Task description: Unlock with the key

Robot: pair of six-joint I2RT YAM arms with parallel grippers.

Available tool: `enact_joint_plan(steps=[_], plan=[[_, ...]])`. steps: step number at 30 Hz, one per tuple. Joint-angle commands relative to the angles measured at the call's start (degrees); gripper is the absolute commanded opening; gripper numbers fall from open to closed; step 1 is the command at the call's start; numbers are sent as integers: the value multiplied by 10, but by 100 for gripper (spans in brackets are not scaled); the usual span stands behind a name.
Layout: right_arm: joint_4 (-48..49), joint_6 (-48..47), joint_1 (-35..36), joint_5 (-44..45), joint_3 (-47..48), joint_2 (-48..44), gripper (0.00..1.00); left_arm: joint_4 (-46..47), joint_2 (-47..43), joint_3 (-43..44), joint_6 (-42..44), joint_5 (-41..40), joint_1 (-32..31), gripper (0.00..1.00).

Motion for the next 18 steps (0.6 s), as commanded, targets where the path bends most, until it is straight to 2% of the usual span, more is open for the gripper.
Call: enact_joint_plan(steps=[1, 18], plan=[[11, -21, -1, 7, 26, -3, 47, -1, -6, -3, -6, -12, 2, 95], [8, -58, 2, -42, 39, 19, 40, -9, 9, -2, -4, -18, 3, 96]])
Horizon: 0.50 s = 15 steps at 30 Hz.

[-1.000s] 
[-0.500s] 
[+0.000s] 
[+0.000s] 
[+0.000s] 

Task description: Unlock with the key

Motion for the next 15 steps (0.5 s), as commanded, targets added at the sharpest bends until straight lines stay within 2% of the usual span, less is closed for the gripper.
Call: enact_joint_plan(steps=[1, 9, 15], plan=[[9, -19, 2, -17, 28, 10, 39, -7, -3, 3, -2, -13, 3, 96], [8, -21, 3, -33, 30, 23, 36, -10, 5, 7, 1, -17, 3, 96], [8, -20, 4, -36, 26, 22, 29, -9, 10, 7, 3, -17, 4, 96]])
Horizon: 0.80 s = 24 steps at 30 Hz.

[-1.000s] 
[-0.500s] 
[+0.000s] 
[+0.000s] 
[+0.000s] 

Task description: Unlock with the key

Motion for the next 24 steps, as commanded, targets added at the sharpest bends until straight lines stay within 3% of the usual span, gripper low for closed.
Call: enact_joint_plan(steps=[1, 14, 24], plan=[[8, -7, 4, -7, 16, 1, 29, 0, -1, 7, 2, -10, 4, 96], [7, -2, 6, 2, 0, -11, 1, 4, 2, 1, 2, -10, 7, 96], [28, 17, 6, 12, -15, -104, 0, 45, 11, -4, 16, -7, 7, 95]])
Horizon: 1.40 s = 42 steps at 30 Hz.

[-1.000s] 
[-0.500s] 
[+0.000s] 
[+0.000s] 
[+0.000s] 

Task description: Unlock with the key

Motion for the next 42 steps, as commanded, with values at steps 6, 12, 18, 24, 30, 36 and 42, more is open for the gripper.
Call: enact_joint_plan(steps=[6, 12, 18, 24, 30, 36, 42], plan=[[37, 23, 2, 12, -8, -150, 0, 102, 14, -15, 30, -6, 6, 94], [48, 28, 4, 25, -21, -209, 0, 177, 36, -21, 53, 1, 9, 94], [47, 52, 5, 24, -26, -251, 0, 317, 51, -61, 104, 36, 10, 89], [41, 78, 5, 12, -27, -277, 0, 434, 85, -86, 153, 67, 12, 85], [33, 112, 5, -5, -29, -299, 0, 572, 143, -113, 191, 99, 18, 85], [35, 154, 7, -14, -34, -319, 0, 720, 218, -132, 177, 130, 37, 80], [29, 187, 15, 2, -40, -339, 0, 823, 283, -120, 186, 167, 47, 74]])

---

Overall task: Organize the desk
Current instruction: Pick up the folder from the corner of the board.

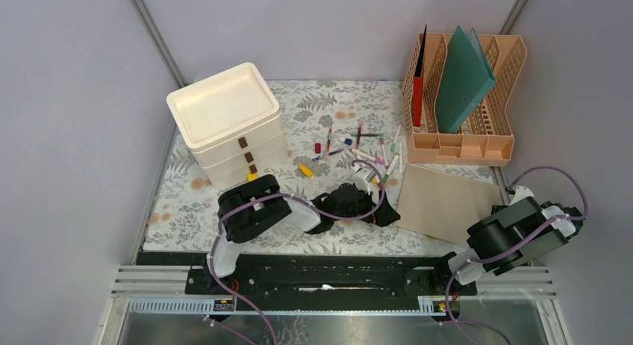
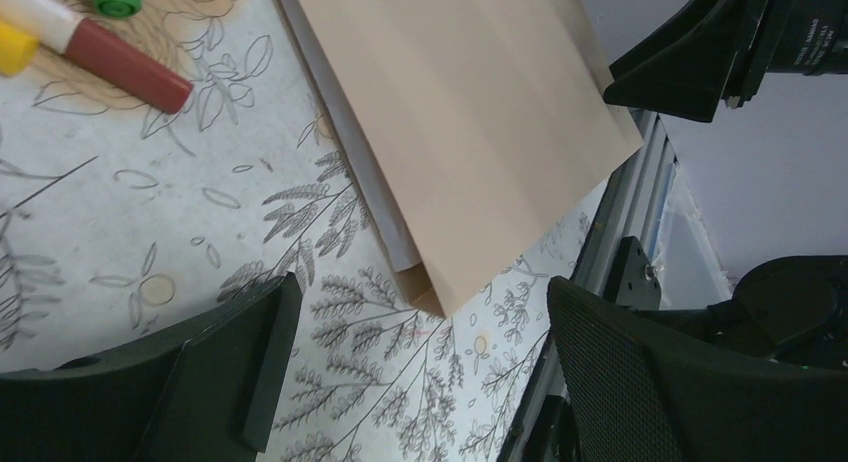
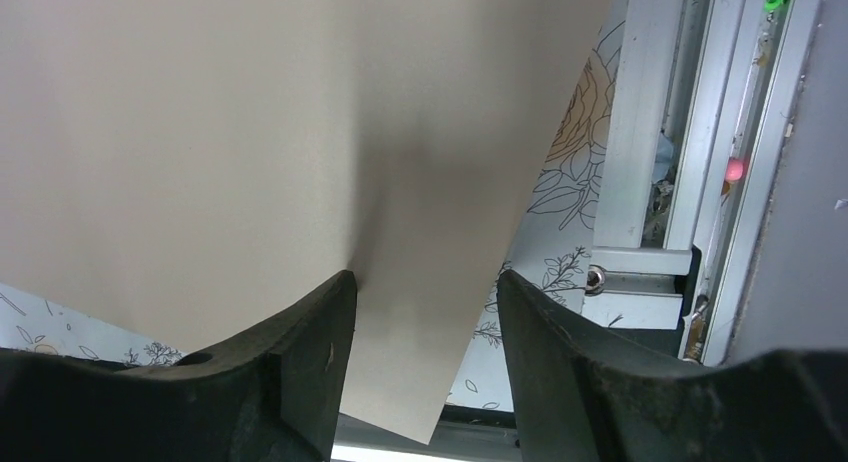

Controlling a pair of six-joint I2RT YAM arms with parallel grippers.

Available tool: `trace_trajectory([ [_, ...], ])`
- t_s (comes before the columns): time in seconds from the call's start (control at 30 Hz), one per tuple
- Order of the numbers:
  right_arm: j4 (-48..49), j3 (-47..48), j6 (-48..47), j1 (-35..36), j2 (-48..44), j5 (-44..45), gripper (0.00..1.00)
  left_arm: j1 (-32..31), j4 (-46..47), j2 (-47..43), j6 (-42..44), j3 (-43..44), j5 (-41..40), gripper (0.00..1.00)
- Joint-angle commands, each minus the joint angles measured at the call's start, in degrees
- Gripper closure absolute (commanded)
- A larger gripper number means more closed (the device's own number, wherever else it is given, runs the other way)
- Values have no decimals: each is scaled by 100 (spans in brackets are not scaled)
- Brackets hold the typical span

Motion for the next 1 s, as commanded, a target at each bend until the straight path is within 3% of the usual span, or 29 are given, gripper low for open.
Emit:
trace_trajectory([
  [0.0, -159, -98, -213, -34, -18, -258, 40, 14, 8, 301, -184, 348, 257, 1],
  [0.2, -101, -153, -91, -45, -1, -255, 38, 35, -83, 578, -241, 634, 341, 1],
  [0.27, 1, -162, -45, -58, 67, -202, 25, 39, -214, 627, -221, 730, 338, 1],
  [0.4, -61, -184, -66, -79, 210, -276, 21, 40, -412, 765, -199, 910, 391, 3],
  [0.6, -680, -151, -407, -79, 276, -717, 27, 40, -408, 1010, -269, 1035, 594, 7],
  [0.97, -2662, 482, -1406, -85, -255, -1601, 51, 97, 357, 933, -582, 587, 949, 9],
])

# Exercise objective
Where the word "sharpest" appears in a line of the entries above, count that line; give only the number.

# Answer to this problem
2